PROMPT: Up to and including the line with "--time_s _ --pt", restate the records below word for word, beginning with their first line.

DATASET:
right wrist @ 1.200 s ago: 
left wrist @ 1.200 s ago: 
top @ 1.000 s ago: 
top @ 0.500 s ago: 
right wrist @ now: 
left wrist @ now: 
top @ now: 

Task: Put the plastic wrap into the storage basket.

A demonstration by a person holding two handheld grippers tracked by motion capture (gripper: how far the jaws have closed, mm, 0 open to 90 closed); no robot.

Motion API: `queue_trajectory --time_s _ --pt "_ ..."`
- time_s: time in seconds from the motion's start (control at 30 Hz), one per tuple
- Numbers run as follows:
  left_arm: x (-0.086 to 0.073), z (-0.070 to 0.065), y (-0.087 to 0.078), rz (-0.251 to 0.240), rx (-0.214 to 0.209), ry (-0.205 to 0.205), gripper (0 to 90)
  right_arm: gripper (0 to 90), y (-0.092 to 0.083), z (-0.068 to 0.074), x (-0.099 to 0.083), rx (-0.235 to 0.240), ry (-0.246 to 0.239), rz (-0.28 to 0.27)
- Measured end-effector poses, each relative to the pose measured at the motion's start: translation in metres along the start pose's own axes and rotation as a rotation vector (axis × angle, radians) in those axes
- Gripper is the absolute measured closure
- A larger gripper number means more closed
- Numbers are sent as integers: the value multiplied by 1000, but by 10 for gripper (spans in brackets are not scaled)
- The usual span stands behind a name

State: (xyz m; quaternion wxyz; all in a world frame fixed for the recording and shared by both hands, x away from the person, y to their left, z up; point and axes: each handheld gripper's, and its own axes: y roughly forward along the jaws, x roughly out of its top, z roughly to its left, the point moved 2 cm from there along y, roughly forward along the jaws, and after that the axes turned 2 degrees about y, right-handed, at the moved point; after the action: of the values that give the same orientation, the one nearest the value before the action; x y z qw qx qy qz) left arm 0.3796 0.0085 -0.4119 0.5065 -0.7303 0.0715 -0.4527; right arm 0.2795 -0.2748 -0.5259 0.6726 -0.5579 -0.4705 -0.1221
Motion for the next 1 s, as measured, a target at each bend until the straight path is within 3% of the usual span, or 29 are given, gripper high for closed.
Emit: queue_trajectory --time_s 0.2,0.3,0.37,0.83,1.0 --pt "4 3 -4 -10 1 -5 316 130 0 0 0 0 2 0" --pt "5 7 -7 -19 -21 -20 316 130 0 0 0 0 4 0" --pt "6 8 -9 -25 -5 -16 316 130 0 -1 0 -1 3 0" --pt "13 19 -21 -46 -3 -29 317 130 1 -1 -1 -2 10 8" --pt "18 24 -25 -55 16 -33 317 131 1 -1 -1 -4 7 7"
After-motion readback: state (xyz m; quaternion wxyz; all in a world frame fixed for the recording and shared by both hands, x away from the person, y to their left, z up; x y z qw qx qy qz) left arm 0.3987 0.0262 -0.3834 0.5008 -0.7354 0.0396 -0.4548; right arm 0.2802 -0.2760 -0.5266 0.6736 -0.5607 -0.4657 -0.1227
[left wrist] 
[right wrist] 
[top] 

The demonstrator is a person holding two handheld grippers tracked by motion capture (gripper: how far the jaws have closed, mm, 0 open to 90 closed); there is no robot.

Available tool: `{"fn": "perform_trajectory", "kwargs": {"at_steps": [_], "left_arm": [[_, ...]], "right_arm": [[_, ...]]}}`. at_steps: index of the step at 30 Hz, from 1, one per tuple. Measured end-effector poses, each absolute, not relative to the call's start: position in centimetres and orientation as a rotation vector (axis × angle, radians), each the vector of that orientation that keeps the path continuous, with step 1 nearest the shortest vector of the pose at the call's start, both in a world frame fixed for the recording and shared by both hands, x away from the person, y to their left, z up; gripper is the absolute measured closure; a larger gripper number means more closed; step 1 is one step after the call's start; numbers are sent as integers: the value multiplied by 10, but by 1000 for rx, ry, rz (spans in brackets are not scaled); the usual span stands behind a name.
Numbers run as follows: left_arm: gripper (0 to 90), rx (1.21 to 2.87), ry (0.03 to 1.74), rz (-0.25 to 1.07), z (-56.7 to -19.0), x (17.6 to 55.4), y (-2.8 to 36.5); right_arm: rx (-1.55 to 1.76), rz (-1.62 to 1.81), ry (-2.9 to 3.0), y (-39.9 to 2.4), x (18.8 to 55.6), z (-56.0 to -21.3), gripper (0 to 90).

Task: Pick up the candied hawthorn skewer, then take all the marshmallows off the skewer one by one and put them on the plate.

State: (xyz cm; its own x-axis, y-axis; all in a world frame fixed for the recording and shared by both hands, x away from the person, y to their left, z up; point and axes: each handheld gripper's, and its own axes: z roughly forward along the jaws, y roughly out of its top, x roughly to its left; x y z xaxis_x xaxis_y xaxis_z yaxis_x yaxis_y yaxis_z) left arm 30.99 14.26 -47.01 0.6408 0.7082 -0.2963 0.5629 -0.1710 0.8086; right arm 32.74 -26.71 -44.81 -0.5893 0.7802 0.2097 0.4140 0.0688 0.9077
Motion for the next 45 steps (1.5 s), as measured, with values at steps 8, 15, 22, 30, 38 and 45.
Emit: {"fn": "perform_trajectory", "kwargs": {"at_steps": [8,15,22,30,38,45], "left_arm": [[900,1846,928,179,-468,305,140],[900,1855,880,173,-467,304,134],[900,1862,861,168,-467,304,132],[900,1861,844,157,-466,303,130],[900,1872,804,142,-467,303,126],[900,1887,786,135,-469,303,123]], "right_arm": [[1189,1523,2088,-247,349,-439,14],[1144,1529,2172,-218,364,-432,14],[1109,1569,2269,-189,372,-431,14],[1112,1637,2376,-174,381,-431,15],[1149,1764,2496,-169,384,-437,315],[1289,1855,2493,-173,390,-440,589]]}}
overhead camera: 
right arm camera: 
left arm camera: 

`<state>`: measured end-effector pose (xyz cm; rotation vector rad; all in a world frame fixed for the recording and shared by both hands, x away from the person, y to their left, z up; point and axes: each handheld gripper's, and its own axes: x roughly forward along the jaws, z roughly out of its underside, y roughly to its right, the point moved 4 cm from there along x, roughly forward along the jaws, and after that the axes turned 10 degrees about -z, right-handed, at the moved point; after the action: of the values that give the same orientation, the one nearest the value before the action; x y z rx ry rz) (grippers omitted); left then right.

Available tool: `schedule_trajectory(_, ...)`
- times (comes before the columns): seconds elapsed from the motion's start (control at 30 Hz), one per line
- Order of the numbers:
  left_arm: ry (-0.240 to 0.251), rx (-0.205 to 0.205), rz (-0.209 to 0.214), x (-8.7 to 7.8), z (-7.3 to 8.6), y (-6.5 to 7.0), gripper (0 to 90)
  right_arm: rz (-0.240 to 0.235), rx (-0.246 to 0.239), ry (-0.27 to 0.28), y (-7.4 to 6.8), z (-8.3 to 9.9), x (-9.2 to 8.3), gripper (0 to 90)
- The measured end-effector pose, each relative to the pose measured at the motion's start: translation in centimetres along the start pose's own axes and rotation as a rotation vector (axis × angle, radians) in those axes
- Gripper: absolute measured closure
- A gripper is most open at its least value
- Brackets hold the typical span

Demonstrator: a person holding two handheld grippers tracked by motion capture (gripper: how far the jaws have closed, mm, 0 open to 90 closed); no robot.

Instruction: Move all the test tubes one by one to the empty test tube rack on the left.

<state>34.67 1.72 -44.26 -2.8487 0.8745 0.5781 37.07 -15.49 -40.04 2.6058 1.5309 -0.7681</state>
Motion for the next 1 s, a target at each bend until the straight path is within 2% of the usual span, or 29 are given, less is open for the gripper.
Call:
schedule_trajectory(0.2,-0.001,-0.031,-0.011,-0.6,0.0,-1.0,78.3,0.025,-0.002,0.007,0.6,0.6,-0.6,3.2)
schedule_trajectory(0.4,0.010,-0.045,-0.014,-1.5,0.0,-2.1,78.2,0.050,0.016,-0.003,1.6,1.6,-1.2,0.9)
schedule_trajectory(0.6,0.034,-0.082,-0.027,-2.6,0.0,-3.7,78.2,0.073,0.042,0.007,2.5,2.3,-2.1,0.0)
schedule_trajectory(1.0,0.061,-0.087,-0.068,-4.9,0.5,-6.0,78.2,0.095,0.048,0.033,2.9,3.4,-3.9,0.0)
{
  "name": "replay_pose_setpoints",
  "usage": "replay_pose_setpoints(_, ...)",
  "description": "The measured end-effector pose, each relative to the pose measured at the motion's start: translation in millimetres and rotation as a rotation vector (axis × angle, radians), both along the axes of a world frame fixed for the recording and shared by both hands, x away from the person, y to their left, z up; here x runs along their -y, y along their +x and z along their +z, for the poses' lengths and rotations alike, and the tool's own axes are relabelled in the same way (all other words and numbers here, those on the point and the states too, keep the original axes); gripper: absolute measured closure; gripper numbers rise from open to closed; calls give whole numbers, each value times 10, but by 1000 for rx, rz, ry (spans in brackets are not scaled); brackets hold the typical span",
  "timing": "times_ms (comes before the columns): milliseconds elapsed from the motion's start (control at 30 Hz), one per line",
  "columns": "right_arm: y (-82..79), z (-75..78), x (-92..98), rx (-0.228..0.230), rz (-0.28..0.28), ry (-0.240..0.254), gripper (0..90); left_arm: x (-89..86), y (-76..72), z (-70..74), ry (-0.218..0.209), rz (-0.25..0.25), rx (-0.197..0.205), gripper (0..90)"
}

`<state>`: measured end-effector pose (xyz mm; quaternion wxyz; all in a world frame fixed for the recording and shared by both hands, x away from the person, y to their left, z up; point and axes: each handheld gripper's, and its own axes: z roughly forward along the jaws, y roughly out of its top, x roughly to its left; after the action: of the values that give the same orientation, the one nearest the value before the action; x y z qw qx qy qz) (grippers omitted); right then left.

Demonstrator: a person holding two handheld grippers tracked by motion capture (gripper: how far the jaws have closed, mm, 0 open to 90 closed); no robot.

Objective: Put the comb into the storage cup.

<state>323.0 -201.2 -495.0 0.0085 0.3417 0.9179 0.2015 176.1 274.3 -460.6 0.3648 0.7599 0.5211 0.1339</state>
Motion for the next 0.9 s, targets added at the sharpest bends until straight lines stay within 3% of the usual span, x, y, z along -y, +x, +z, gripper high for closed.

RESPONSE:
right wrist @ 1.200 s ago: 
left wrist @ 1.200 s ago: 
top @ 1.000 s ago: 
top @ 0.500 s ago: 
right wrist @ now: 
left wrist @ now: 
top @ now: 

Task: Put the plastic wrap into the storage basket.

A demonstration by a person holding two handheld grippers tracked by motion capture (gripper: how far the jaws have closed, mm, 0 open to 90 closed); no robot.

Motion API: `queue_trajectory --time_s _ --pt "_ ..."`

The answer to this exercise is complete.